Karl Matthias bio photo

Karl Matthias

DevOps, sysadmin, coder. Principal Systems Engineer at Nitro. Dublin, Ireland.

Twitter

Google+

Github

Sidecar: Service Discovery for all Docker Environments

Sidecar

Great, you have a Docker system up and running. Maybe you run stuff on your dev box in a standalone Docker instance. Maybe you are just deploying containers with Ansible or other stateless tools. Maybe you even have some stuff running in Kubernetes. Or Mesos. But integrating a dynamic container environment into an existing static one, or even just biting off the move to Kubernetes or Mesos, is a challenge.

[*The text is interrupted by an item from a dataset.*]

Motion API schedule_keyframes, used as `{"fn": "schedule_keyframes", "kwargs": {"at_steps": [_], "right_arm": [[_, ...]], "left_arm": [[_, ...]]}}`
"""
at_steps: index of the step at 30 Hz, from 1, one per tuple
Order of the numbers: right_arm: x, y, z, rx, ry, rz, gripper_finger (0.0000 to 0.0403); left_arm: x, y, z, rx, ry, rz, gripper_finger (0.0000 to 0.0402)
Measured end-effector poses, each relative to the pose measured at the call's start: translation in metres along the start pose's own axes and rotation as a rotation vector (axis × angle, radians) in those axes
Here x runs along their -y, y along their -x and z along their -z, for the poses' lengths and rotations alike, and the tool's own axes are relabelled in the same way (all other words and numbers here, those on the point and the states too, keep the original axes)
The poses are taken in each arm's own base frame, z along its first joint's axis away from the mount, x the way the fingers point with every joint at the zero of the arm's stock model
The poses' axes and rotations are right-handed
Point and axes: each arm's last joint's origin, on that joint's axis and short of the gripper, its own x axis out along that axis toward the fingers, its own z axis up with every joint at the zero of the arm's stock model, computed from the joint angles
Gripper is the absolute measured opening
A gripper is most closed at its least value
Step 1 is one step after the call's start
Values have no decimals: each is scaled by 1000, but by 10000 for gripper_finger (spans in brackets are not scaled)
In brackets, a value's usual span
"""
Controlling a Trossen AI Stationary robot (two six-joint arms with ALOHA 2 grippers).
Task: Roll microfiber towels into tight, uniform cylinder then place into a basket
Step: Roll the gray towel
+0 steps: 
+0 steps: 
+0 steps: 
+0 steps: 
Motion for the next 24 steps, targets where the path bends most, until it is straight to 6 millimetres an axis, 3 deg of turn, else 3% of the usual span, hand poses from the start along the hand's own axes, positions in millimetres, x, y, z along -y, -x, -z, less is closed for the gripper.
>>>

At New Relic and at Nitro we went through that. What we wanted was a platform that would work on everything from a single laptop up to a large cluster, either running only Docker, not running any containers, or running a full Mesos system. So we built Sidecar, a service discovery platform that works on a solo laptop and also on a large, distributed cluster: either in the data center or the cloud. (A demo from a year ago is on Youtube).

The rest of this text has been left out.